* **Task item**:
Please show all lines of the records that include "single".
»»
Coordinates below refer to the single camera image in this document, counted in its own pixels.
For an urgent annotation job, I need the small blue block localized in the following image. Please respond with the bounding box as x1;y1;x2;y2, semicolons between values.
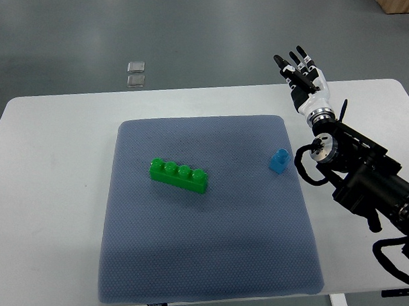
269;148;290;174

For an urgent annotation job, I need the blue-grey fabric mat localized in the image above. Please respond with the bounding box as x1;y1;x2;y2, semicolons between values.
98;115;324;304

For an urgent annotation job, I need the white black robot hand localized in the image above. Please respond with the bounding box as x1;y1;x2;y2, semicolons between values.
273;46;336;127

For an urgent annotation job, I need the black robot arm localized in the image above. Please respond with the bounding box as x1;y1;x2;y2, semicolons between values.
306;107;409;236

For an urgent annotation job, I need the upper metal floor plate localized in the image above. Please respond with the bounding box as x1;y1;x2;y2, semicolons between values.
127;61;145;73

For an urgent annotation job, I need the wooden furniture corner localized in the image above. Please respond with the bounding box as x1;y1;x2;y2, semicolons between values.
375;0;409;15

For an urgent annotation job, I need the long green block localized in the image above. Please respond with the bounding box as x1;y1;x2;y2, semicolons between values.
148;158;208;194

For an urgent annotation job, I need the black table control panel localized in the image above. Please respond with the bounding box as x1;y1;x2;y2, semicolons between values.
381;288;409;298

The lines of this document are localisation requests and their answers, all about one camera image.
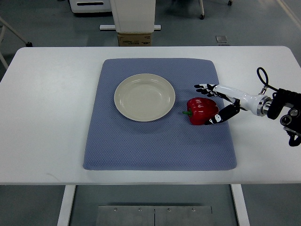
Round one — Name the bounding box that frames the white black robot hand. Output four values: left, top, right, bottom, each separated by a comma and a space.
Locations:
194, 84, 272, 125

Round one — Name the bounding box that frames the red bell pepper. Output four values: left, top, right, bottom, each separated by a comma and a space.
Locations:
182, 97, 219, 125

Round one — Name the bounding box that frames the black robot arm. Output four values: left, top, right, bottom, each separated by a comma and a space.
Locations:
257, 67, 301, 147

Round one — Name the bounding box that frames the small grey floor plate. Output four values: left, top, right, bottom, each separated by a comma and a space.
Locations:
215, 35, 228, 43

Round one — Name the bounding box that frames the cream round plate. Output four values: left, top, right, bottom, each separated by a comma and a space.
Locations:
114, 73, 176, 122

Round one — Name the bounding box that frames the metal floor plate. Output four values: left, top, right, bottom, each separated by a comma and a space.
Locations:
96, 205, 214, 226

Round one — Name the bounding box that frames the blue textured mat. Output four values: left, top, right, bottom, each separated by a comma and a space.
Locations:
83, 58, 237, 171

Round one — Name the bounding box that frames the white table right leg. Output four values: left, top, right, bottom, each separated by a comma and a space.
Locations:
230, 184, 250, 226

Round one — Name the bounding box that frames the white table leg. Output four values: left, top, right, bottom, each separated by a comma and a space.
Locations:
57, 185, 76, 226
230, 184, 250, 226

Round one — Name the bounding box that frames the cardboard box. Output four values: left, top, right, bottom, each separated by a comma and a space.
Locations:
118, 33, 151, 47

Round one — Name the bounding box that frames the white pillar stand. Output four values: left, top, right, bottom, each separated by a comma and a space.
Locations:
99, 0, 161, 33

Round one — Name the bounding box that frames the white cabinet with slot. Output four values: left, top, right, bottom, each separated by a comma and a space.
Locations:
69, 0, 111, 13

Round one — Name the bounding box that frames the white table left leg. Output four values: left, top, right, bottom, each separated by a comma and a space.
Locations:
57, 185, 76, 226

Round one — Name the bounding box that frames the white wheeled frame left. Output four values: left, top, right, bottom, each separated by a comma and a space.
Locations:
0, 17, 33, 70

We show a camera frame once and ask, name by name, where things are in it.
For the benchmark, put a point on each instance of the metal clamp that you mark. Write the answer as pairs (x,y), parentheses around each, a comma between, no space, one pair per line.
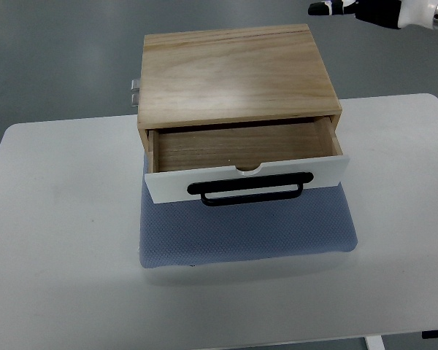
(135,84)
(134,99)

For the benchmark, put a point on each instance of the white top drawer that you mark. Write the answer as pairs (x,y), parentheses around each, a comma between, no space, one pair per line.
(178,157)

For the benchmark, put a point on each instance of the black drawer handle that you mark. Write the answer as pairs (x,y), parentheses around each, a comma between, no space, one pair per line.
(297,180)

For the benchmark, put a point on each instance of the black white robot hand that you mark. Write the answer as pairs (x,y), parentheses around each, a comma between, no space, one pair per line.
(392,14)

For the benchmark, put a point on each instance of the black table control panel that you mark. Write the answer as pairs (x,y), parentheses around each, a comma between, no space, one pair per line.
(431,334)

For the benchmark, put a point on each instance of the metal clamp upper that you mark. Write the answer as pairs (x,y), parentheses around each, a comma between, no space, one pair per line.
(135,84)

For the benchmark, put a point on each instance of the blue mesh mat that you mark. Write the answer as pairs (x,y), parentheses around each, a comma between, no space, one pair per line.
(188,233)

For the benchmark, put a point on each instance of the wooden drawer cabinet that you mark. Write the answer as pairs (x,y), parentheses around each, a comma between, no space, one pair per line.
(228,76)

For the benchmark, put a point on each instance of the white table leg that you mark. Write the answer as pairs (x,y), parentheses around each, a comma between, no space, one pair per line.
(374,342)

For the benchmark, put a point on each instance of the metal clamp lower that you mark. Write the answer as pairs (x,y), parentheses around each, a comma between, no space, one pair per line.
(134,99)

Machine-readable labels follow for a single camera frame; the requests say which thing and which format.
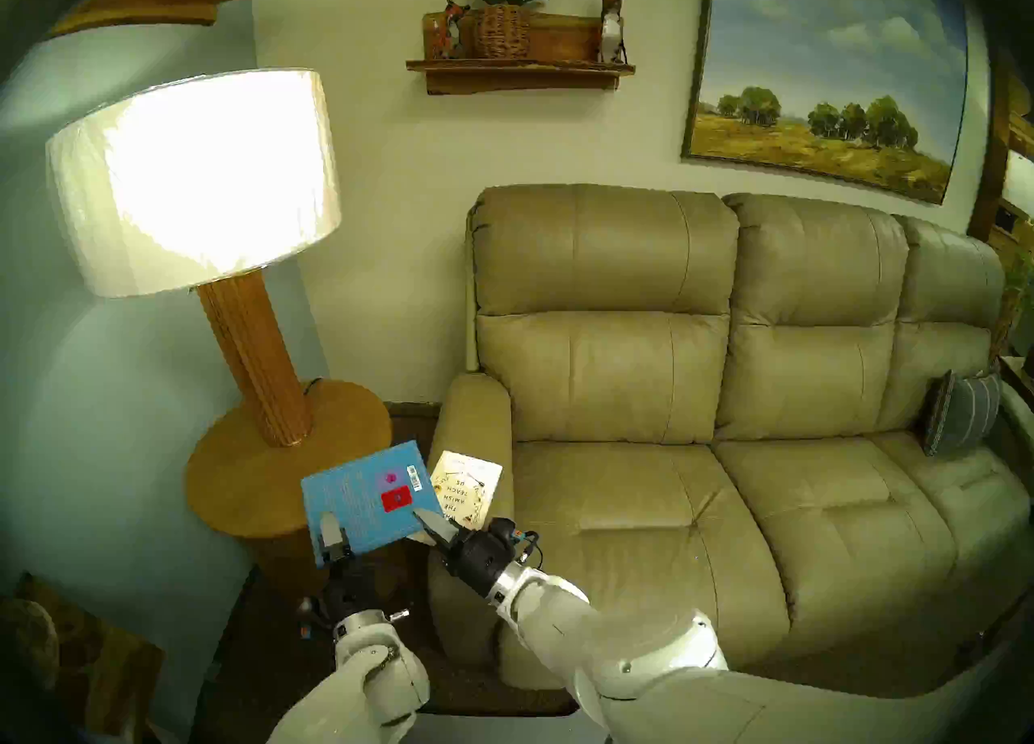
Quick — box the beige leather sofa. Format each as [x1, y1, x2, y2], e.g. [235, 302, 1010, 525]
[427, 183, 1034, 691]

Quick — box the rustic wooden crate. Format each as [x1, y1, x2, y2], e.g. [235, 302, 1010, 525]
[16, 571, 166, 739]

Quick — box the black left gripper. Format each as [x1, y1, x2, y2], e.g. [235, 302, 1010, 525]
[319, 512, 380, 622]

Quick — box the cream book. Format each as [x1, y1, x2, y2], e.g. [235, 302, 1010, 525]
[428, 450, 503, 531]

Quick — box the round wooden side table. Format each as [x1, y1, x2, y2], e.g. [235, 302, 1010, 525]
[184, 379, 405, 622]

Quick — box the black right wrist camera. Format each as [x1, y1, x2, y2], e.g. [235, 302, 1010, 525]
[489, 518, 540, 565]

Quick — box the grey striped cushion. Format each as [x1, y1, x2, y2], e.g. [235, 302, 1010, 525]
[923, 369, 1002, 457]

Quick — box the wooden cabinet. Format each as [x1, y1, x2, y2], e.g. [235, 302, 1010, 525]
[967, 64, 1034, 267]

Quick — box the wooden table lamp white shade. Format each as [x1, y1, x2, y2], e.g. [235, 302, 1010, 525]
[46, 68, 342, 448]

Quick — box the rustic wooden wall shelf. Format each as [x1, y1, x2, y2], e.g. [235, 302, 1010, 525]
[406, 11, 637, 95]

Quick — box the blue book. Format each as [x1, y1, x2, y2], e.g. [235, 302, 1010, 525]
[301, 440, 443, 567]

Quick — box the framed landscape painting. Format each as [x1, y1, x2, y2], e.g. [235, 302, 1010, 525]
[681, 0, 970, 206]

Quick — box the green plant in woven basket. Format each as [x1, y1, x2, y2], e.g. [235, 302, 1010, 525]
[452, 0, 554, 59]

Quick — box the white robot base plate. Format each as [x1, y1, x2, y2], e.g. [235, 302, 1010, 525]
[404, 706, 607, 744]

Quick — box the round mottled stone object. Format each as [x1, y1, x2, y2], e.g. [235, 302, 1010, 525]
[0, 597, 61, 691]

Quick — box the leafy potted plant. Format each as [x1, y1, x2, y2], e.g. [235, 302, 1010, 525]
[990, 250, 1034, 376]

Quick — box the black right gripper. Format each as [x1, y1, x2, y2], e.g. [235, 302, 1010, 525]
[412, 508, 526, 598]
««
* **Exercise solution**:
Coordinates below refer to the single camera image in this document, counted in its own pixels.
Machine-readable labels follow for a single camera frame; the requests say which thing and which format.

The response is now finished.